Getting Started
This guide covers all four AgaveChem mappers in depth, the map_reactions pipeline function, working with mapper results, scoring mappings, and advanced configuration options.
Overview of the mapping pipeline
AgaveChem provides four composable mappers that can be used independently or combined into a pipeline. In the default pipeline, mappers are applied in order of increasing complexity:
- Identical fragment mapper — maps spectator molecules and structurally unchanged fragments before any other mapper is invoked
- MCS mapper — assigns atom-map numbers to atoms whose local chemical environment is preserved across the reaction, yielding conservative partial maps
- Expert template mapper — applies a curated library of reaction SMIRKS templates to classify and fully map known reaction classes
- Neural mapper — an ALBERT-based model trained on labeled USPTO reactions, used for complete mapping at inference time
Each mapper operates on unmapped reaction SMILES and returns a ReactionMapperResult dictionary. A higher-priority mapper in the pipeline overrides the output of a lower-priority one.
The map_reactions function
The easiest way to map a batch of reactions is the top-level map_reactions function, which runs the MCS and template mappers by default:
from agave_chem import map_reactions
reactions = [
"CC(Cl)(Cl)OC(C)(Cl)Cl.CC(=O)C(=O)O>>CC(=O)C(=O)Cl",
"OCC(=O)OCCCO.Cl>>ClCC(=O)OCCCO",
]
results = map_reactions(reactions)
for r in results:
print(r["original_reaction"])
print(r["final_mapping"])
print()
Parameters
reaction_list(List[str]) — list of unmapped reaction SMILES strings; a single string is also acceptedmappers_list(List[ReactionMapper]) — list of mapper instances to apply in order; defaults to[MCSReactionMapper("mcs_default"), TemplateReactionMapper("expert_default")]batch_size(int) — number of reactions per processing batch (default:500, max:1000)
Using the neural mapper in the pipeline
To use the neural mapper, pass it explicitly in mappers_list.

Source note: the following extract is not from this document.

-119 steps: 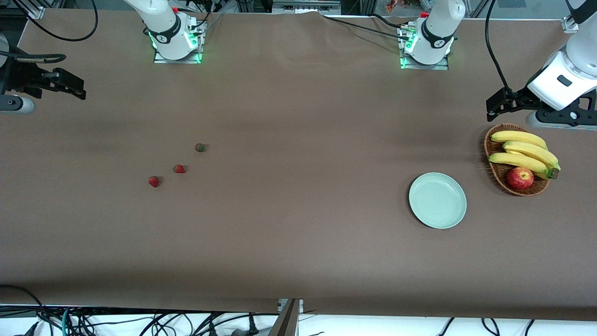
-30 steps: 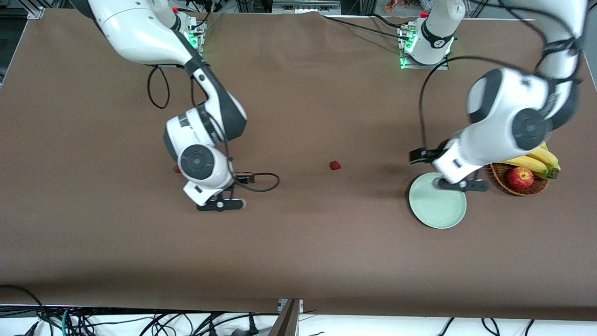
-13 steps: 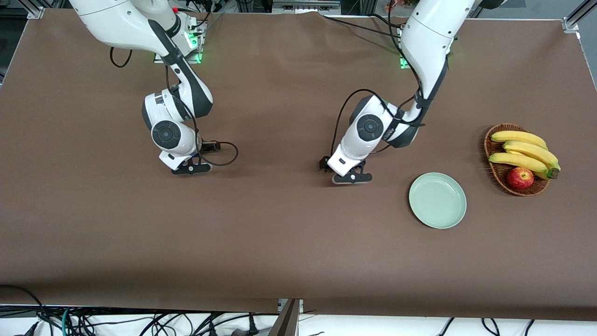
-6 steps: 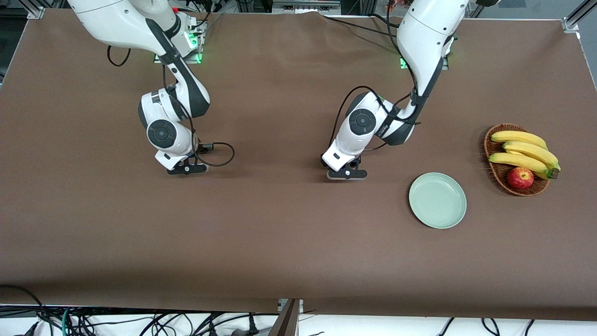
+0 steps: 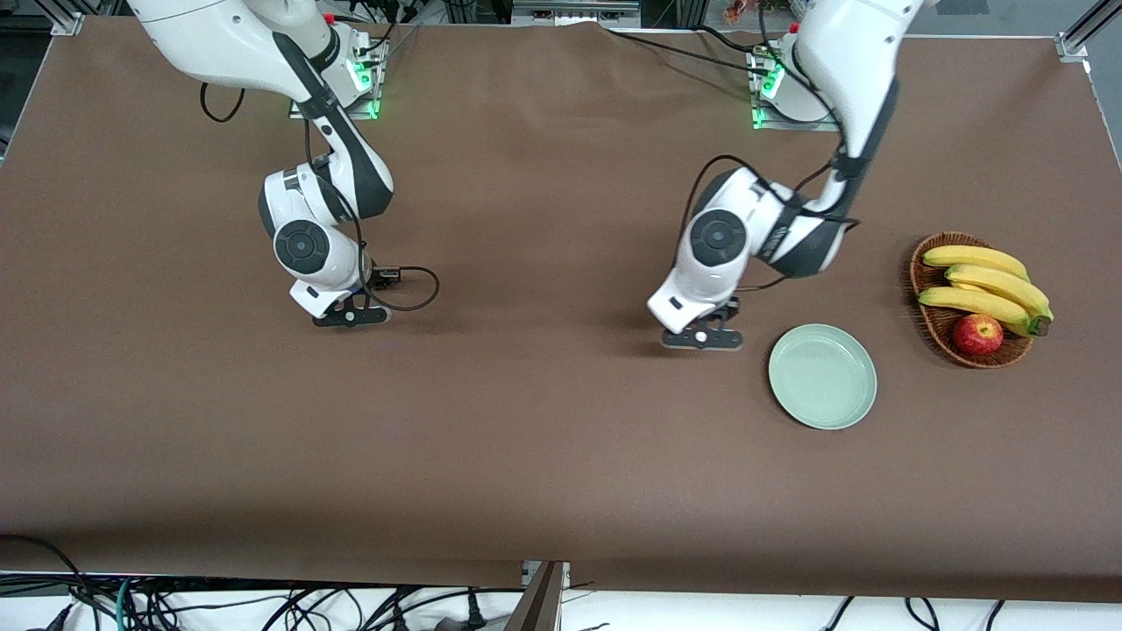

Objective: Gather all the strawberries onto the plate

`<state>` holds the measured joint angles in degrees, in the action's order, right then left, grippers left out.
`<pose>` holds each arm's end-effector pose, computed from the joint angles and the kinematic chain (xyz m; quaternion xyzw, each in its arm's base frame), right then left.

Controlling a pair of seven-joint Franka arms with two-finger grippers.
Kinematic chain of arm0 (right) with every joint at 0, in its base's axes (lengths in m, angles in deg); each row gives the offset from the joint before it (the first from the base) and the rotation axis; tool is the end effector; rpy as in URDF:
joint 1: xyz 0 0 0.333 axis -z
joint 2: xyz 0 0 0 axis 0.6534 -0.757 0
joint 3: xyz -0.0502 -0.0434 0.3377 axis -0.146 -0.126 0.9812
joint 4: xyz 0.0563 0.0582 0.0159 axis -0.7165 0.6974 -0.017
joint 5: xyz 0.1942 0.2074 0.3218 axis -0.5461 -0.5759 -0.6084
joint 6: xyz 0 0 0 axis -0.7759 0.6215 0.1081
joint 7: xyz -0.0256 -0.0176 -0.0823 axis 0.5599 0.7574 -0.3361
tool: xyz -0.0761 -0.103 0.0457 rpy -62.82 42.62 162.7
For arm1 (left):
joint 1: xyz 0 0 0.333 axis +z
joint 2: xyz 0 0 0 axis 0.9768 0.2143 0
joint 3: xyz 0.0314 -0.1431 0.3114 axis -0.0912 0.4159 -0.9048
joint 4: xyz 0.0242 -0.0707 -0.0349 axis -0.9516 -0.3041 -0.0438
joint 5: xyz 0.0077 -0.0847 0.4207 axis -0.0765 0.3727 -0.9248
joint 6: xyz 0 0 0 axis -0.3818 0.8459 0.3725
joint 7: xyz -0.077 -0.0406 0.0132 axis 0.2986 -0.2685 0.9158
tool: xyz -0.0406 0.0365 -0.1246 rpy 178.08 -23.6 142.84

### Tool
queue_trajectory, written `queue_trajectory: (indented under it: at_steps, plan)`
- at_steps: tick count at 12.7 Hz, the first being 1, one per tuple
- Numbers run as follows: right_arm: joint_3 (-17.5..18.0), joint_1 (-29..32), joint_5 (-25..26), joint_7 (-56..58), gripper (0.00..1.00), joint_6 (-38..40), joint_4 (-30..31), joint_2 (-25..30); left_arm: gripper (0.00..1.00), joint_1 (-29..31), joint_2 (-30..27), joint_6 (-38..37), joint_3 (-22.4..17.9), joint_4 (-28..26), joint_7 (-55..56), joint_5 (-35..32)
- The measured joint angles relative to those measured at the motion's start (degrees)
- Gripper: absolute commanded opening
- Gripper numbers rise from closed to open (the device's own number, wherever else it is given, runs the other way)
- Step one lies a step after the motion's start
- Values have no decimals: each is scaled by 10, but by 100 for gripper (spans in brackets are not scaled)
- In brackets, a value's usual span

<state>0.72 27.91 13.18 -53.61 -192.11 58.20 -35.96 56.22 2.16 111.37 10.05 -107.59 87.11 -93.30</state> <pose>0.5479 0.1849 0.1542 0.9936 0.0471 -0.0980 0.0320 0.6105 -0.2797 0.2353 -0.9957 0.0613 0.0345 0.0605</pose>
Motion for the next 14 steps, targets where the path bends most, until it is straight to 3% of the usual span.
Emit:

Place it last so it acts as the highest-priority mapper:
from agave_chem import map_reactions, MCSReactionMapper, NeuralReactionMapper
results = map_reactions(
reactions,
mappers_list=[
MCSReactionMapper("mcs"),
NeuralReactionMapper("neural"),
],
)
Working with mapper results
Every mapper returns a ReactionMapperResult dictionary with the following keys:
| Key | Type | Description |
|---|---|---|
original_smiles |
str |
The unmapped input reaction SMILES |
selected_mapping |
str |
The chosen mapped reaction SMILES (empty string if mapping failed) |
possible_mappings |
Dict[str, List] |
All candidate mappings produced before selection |
mapping_type |
str |
Which mapper produced the result ("mcs", "template", "neural", etc.) |
mapping_score |
Any |
Optional score attached by the mapper (may be None) |
additional_info |
List[Dict] |
Mapper-specific metadata |
The map_reactions function returns AgaveChemMapperResult dictionaries with an additional final_mapping key (the best mapping across all mappers) and mapper_results (the per-mapper results list).
result = results[0]
print(result["final_mapping"]) # best mapping from the pipeline
print(result["original_reaction"]) # original unmapped SMILES
print(result["mapper_results"][0]["mapping_type"]) # which mapper produced it
Identical fragment mapper
The identical fragment mapper handles fragments that appear structurally unchanged on both sides of the reaction. It is invoked automatically within map_reactions, but can also be used standalone:
from agave_chem import IdenticalFragmentMapper
mapper = IdenticalFragmentMapper("my_ifm")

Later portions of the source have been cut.